The elders are slow to react, and it’s hard to hear over the roar of the engines, but first Grandpa’s seatmate wakes up, then the pair across the aisle, and in moments the traincar is alive with shouting and protesting: “A kid… just a boy… where’d he come from… open the doors…” it all bleeds together in a growing torrent of disbelief and panic.

**********

The crowd on the docks is unruly now, some of them with tears streaming down their faces, some pointing furiously at the train. One attendant takes his eyes off the crowd for a moment and steals a glance at the Comet — sure enough, the Elders in there are pressed against the glass, banging on the windows and shouting soundlessly. Rare for it to go this way, and a shame, too. Better when they go with dignity, but it looks like it’ll be a Screaming Comet this year.

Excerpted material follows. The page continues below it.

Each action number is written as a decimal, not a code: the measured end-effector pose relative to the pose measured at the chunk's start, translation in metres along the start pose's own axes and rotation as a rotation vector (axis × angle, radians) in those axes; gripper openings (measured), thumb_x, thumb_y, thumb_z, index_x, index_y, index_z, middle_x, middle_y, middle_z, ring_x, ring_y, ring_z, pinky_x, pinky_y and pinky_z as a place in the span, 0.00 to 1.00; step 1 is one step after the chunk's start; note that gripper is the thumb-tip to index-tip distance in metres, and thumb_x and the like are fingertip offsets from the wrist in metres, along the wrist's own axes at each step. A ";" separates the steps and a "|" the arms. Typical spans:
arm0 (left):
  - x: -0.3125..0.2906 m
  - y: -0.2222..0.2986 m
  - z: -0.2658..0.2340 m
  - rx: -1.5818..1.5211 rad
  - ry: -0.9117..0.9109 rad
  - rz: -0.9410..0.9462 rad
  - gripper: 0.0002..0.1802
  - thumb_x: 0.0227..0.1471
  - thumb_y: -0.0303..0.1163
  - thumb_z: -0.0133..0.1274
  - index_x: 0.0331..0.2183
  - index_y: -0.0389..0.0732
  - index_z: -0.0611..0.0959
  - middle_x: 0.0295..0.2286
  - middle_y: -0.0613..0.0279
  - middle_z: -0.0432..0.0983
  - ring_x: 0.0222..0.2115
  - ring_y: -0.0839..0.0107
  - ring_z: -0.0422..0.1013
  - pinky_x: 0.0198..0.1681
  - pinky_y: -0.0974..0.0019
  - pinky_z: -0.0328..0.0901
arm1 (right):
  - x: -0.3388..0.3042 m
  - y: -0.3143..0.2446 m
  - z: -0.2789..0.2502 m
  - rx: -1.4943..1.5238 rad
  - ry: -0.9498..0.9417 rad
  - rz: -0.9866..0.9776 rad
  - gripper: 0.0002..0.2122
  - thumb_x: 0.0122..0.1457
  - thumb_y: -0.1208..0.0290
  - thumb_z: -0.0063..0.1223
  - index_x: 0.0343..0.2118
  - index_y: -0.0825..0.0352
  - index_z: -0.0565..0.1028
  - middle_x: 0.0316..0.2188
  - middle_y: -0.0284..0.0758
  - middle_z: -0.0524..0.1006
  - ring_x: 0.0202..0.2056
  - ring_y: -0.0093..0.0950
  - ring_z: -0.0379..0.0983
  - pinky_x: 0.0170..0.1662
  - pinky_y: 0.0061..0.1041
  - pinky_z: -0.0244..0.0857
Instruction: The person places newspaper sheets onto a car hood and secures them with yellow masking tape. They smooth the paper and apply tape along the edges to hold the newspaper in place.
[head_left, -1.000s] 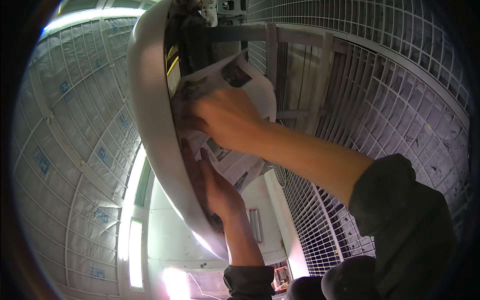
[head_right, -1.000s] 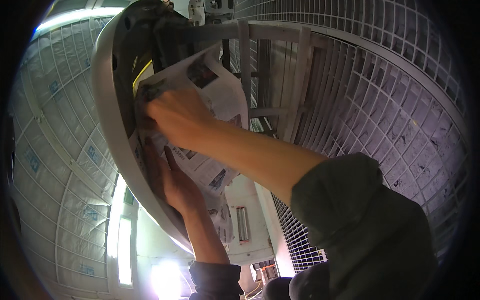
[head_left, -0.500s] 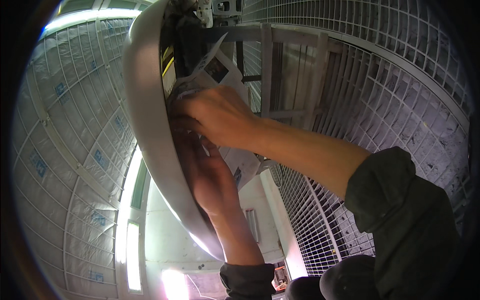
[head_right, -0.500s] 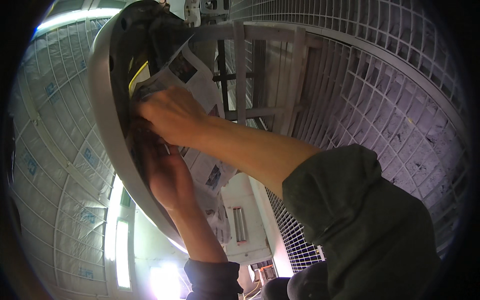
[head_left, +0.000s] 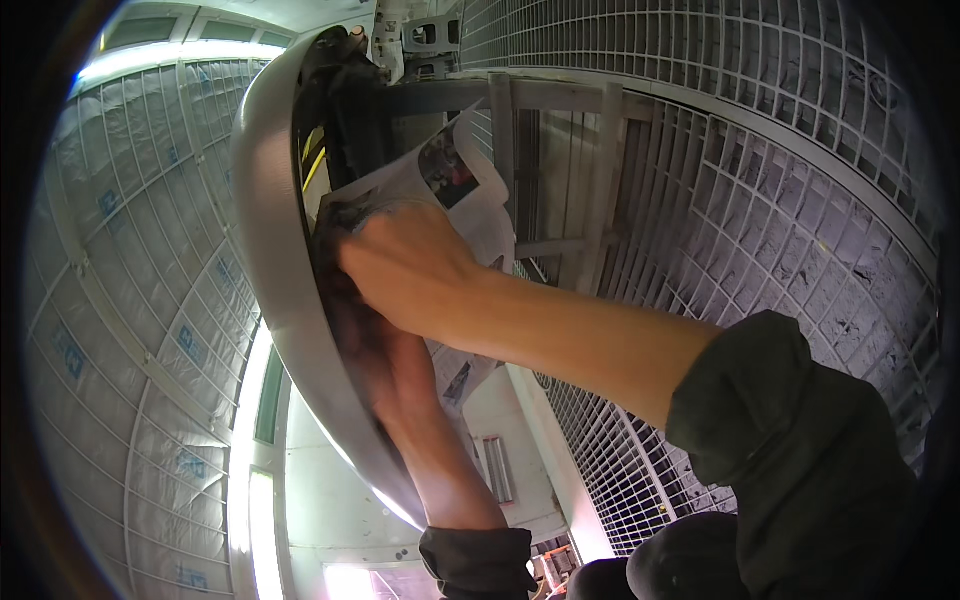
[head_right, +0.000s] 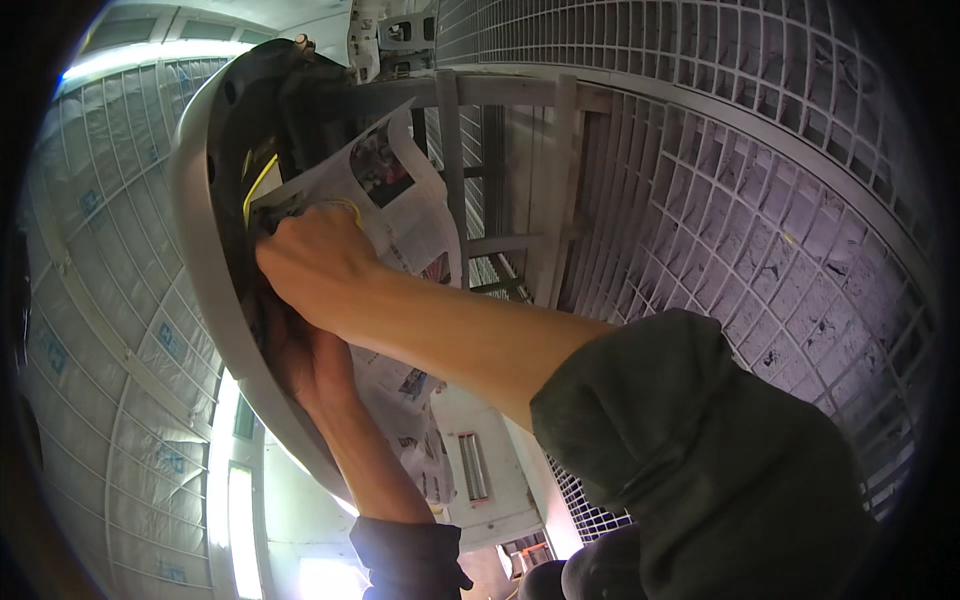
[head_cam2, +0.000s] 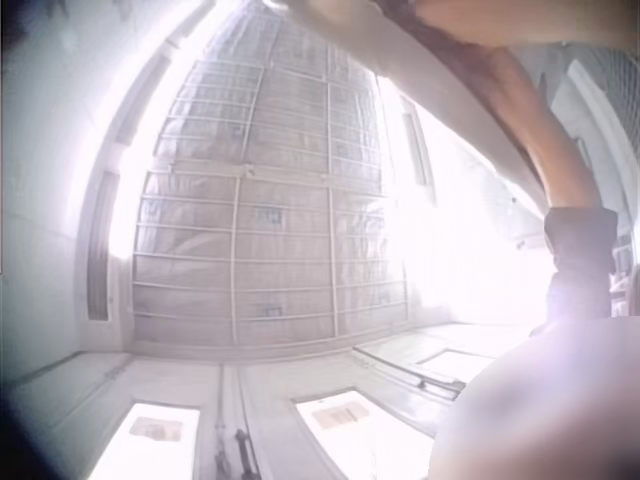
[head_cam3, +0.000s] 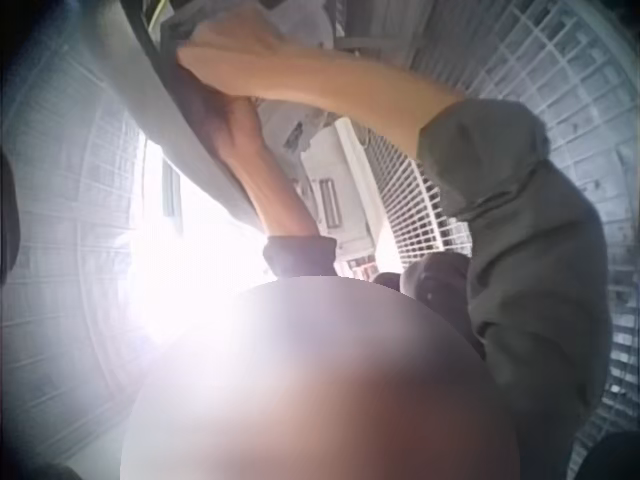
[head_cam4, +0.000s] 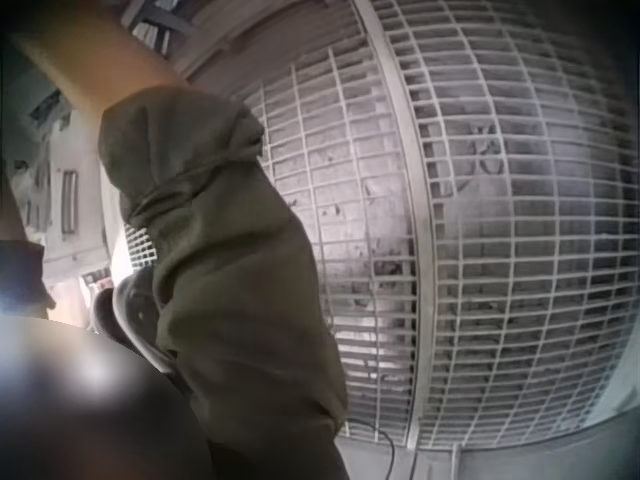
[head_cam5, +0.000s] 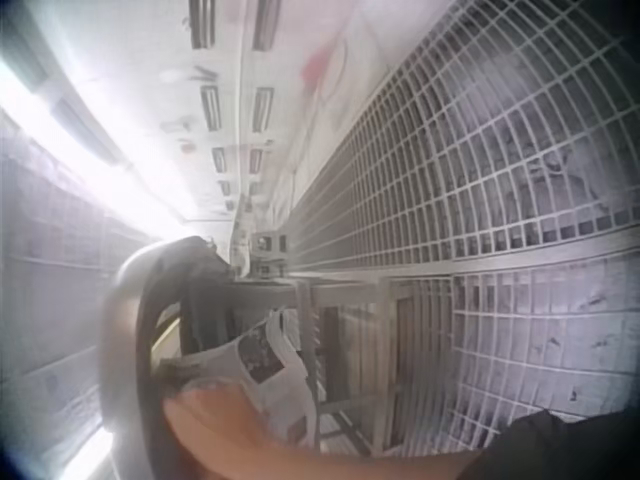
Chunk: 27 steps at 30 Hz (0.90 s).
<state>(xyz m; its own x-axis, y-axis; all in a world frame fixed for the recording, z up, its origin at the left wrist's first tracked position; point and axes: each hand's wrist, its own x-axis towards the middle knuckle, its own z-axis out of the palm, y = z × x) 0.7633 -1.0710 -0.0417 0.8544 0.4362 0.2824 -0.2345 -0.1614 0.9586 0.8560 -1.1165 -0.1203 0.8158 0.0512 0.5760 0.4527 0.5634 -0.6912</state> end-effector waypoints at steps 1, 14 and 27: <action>0.001 0.000 -0.002 0.007 0.024 0.014 0.21 0.65 0.27 0.45 0.57 0.36 0.72 0.56 0.54 0.71 0.59 0.62 0.65 0.67 0.54 0.54 | 0.000 -0.001 0.000 0.005 -0.020 0.032 0.06 0.48 0.73 0.56 0.29 0.67 0.80 0.22 0.47 0.79 0.26 0.46 0.78 0.31 0.41 0.72; 0.003 -0.001 -0.009 0.025 -0.002 0.040 0.18 0.64 0.28 0.46 0.54 0.34 0.73 0.51 0.53 0.74 0.55 0.62 0.68 0.63 0.55 0.59 | -0.003 -0.002 0.012 0.179 -0.005 0.251 0.08 0.52 0.70 0.57 0.30 0.69 0.81 0.24 0.51 0.79 0.28 0.52 0.78 0.33 0.47 0.72; 0.033 -0.014 -0.005 -0.024 -0.023 0.158 0.16 0.64 0.23 0.44 0.53 0.32 0.72 0.46 0.51 0.75 0.47 0.65 0.72 0.47 0.63 0.67 | -0.140 0.031 -0.040 0.975 0.112 1.098 0.10 0.60 0.70 0.54 0.31 0.73 0.81 0.17 0.31 0.75 0.16 0.16 0.67 0.20 0.20 0.60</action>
<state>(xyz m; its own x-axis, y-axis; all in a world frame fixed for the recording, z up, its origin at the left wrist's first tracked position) 0.7924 -1.0501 -0.0453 0.8164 0.3866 0.4289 -0.3775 -0.2046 0.9031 0.7707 -1.1393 -0.2401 0.6261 0.7734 -0.0991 -0.7769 0.6082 -0.1628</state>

Then the locks disengage, the train lifts up on its hover-rails, and in the space of a breath the Comet winks away into the distance, a sound like shearing metal and a thousand voices in pain dissipating on the dock as it disappears.

*********

Brian watches, his eyes the size of bowling balls at the window as the houses fade to dots, the cities turn into a formless blur. The entire landscape resolves itself into one huge patch of green and blue as the Comet streaks into the upper atmosphere. The Elders, all their sound and fury spent and useless, sink back into their seats, some of them grasping Grandpa’s shoulder with heavy hands before they do. Some are crying. None of them will look at Brian.

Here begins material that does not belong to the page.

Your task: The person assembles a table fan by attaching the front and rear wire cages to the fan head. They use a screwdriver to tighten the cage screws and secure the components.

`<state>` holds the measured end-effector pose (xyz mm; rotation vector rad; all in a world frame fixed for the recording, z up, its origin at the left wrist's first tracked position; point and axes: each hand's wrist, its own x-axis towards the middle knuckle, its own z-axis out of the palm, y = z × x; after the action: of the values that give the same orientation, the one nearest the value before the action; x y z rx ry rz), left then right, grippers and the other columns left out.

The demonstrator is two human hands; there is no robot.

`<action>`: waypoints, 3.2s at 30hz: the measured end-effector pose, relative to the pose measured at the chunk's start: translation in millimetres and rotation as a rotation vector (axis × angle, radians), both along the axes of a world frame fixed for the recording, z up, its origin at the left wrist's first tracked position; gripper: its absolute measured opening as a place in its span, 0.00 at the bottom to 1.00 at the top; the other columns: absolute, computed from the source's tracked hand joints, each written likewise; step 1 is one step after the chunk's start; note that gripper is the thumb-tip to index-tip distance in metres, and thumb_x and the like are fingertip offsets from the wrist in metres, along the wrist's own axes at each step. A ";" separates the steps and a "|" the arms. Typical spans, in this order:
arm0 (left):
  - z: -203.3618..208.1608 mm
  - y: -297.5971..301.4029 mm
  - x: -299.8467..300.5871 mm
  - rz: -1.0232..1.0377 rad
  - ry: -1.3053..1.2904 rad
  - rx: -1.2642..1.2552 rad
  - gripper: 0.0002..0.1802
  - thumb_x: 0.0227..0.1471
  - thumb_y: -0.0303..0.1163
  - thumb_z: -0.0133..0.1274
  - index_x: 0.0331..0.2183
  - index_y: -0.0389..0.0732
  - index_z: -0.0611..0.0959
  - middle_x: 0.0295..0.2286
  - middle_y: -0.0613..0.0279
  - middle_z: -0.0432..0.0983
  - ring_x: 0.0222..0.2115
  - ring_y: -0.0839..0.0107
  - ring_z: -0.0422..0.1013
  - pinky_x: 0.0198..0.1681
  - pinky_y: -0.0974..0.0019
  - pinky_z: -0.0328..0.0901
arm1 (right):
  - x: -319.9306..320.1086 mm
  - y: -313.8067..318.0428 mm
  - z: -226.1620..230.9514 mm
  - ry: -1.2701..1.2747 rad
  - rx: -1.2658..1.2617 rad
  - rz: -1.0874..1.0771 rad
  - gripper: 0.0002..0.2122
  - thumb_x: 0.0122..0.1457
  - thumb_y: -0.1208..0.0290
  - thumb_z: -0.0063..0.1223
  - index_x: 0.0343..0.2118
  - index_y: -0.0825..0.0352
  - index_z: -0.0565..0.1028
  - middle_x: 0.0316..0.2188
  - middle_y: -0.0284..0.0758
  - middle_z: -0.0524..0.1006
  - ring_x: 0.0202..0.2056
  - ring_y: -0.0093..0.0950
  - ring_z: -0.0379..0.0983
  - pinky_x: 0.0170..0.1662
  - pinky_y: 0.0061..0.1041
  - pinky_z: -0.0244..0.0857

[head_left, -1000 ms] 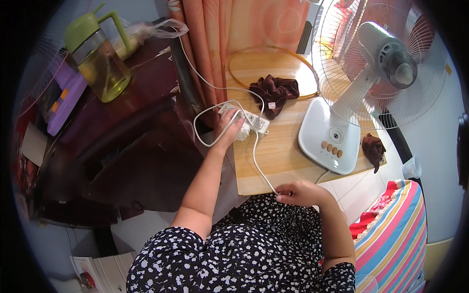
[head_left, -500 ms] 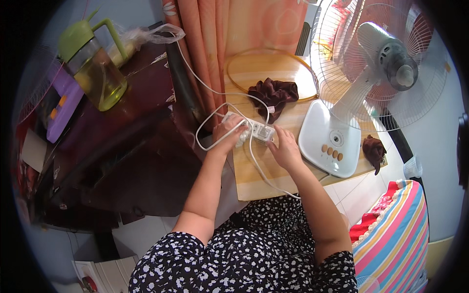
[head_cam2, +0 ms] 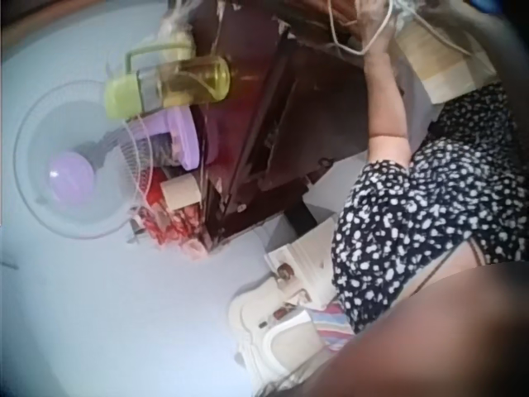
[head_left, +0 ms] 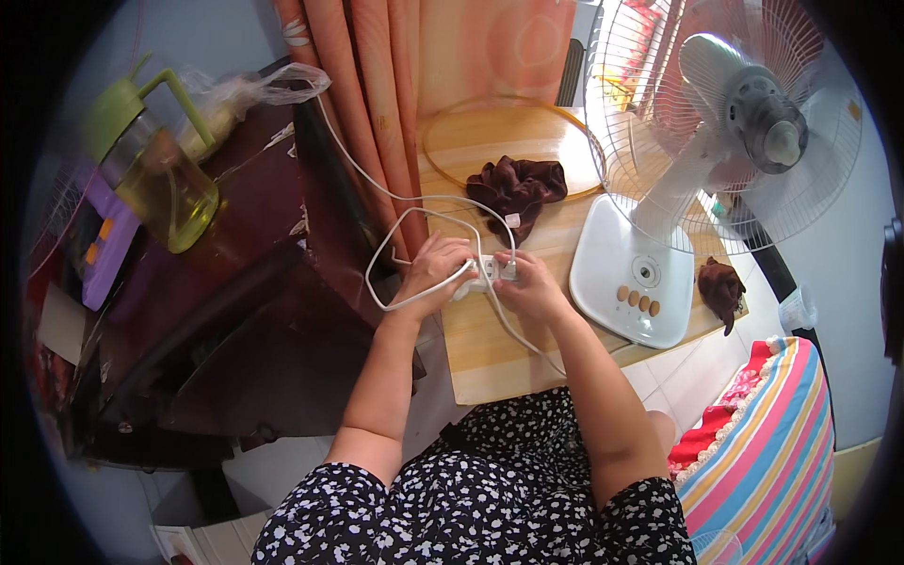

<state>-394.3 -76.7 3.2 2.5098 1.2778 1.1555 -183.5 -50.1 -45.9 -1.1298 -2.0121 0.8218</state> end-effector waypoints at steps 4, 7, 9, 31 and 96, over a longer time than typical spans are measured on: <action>-7.1 -6.8 6.9 0.074 -0.140 -0.235 0.10 0.46 0.32 0.53 0.34 0.40 0.78 0.33 0.55 0.74 0.35 0.55 0.70 0.37 0.58 0.65 | -1.9 -6.4 4.8 0.002 0.000 -0.037 0.22 0.47 0.62 0.58 0.47 0.63 0.71 0.48 0.38 0.68 0.50 0.38 0.61 0.54 0.32 0.56; -11.3 -4.8 10.8 0.112 -0.152 -0.195 0.07 0.47 0.30 0.52 0.31 0.40 0.78 0.32 0.56 0.74 0.32 0.54 0.72 0.35 0.58 0.66 | -0.5 -9.5 14.9 -0.002 -0.013 -0.033 0.22 0.47 0.63 0.57 0.47 0.62 0.71 0.48 0.38 0.68 0.51 0.37 0.61 0.54 0.31 0.56; -20.7 2.8 7.0 0.052 -0.190 -0.070 0.07 0.48 0.31 0.52 0.32 0.40 0.77 0.32 0.56 0.74 0.33 0.54 0.72 0.35 0.59 0.66 | 0.7 -10.4 16.4 -0.018 -0.026 -0.044 0.22 0.48 0.64 0.57 0.47 0.62 0.71 0.49 0.38 0.67 0.51 0.37 0.61 0.54 0.30 0.55; 121.8 -154.9 80.9 -0.976 0.032 -0.581 0.10 0.52 0.37 0.49 0.30 0.39 0.73 0.21 0.62 0.72 0.22 0.64 0.71 0.25 0.66 0.66 | 15.0 -129.9 24.8 -0.488 0.317 -0.172 0.18 0.46 0.64 0.56 0.40 0.65 0.71 0.33 0.36 0.74 0.38 0.35 0.69 0.43 0.33 0.61; 7.5 41.8 112.3 0.427 0.376 -0.462 0.25 0.54 0.44 0.43 0.49 0.40 0.66 0.35 0.48 0.74 0.35 0.53 0.73 0.35 0.55 0.67 | 26.8 -77.0 18.3 0.000 0.215 -0.543 0.26 0.53 0.72 0.47 0.54 0.75 0.57 0.48 0.48 0.64 0.51 0.45 0.59 0.55 0.36 0.52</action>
<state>-282.0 -34.9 10.7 2.2196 1.9732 0.3536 -156.8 -127.1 -27.6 -1.4466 -1.6218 0.3190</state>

Brian pulls himself away from the luminescent panorama and stares at the Elders. “Why are they crying?”

The words seem to tangle in Grandpa’s throat. “Because you’re not supposed to be here.”

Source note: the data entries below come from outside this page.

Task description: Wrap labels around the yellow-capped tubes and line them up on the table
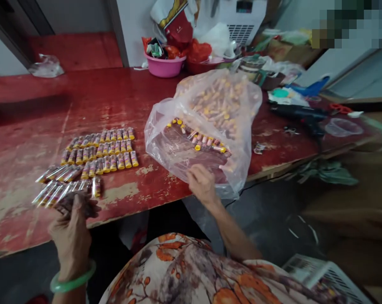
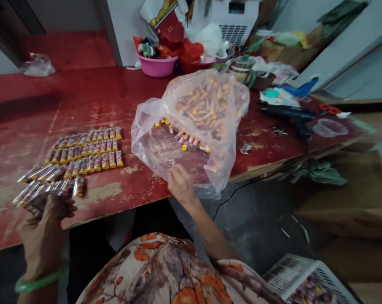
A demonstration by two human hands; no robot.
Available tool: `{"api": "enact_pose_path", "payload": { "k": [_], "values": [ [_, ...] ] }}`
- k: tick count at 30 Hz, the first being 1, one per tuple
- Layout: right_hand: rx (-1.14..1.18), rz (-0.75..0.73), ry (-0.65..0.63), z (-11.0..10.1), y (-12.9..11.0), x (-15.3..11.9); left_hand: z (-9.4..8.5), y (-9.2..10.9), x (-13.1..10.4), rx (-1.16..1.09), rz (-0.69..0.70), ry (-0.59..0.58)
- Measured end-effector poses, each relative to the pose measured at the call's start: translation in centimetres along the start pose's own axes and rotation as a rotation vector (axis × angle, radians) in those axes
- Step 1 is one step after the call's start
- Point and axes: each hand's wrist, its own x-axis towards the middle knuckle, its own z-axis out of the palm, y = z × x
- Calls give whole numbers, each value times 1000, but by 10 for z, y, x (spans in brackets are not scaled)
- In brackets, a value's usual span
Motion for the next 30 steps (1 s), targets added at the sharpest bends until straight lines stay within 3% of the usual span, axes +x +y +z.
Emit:
{"api": "enact_pose_path", "payload": {
  "k": [2,4,7,10,14,17,20,21,23,27,30],
  "values": [
    [-118,95,-35,-18,34,6,9,1,-11,-197,-177,-125],
    [-319,168,-211,-31,61,10,22,-3,-19,-335,-342,-260],
    [-526,234,-429,-39,85,8,40,-12,-29,-391,-426,-411],
    [-507,234,-417,-39,94,9,52,-19,-42,-373,-446,-500],
    [-444,182,-362,-40,92,17,61,-17,-55,-366,-462,-536],
    [-211,149,-226,-39,73,18,65,-11,-58,-390,-512,-549],
    [566,211,-118,-27,33,9,69,-7,-59,-438,-550,-500],
    [844,253,-135,-21,15,4,71,-6,-60,-456,-548,-480],
    [1183,359,-142,-9,-23,-7,73,-6,-62,-481,-525,-462],
    [1258,482,-247,4,-87,-19,75,-3,-68,-483,-477,-478],
    [1244,540,-261,4,-109,-16,75,-3,-71,-469,-479,-455]
  ]
}}
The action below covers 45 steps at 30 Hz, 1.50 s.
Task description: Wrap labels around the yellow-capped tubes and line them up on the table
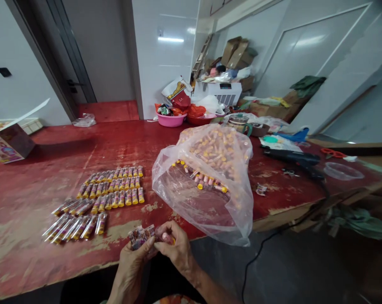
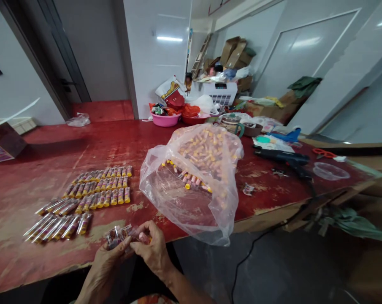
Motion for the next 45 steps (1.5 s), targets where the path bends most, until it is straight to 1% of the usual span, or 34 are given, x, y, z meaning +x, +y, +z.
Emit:
{"api": "enact_pose_path", "payload": {
  "k": [3,6,9,13,16,21,23,26,28,30,33,37,42,45],
  "values": [
    [46,79,14,4,-4,5,0,-4,2,3,28,21],
    [93,139,9,-1,-3,10,0,-8,4,33,38,37],
    [81,169,-24,-6,-3,12,1,-8,4,64,19,44],
    [-4,108,-96,-10,-7,14,1,-4,3,58,11,58],
    [-44,53,-96,-11,-10,15,1,-2,5,82,29,27],
    [-32,52,-93,-17,-10,16,4,0,12,136,8,-14],
    [-49,38,-77,-23,-10,12,6,0,10,131,36,-34],
    [-75,18,-72,-36,-9,3,9,-1,7,74,135,-79],
    [-63,2,-111,-45,-7,-1,10,0,6,12,177,-51],
    [-86,-51,-151,-51,-6,-6,10,2,6,-24,173,-10],
    [-237,-206,-182,-53,-8,-14,9,5,4,-51,147,31],
    [-401,-449,-181,-46,-13,-20,6,10,3,-102,118,50],
    [-511,-592,-136,-36,-11,-19,1,9,6,-161,63,58],
    [-643,-730,-102,-30,-9,-17,-1,7,5,-179,45,35]
  ]
}}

“But I wanted to go to the Great Beyond with you.”

Grandpa wants to explain to the boy. But the sun is shrinking over the radiant blue curve of the earth. It won’t be long now. He chokes back tears and flashes the biggest smile he can manage at Brian. “Then let’s go together. Have you ever seen anything like that?” And he smiles and laughs with his grandson as the sun disappears from view, the last sunset they’ll ever see. And it’s such a marvelous sight, this final gift to the Elders, with the inky black of space behind and the infinity of sprawling starscapes ahead, that the Elders forget their rage and fury that Brian has to take this journey with them and they smile silently. The cabin fills with the boy’s innocent laughter as the vents release the numbing gas, and the passengers of the Screaming Comet drift off to sleep.

In the seconds that follow, the hatches on the Comet open and its contents are ejected into the void to begin their final journey into the Great Beyond, while the Comet begins its balletic descent back to the Earth.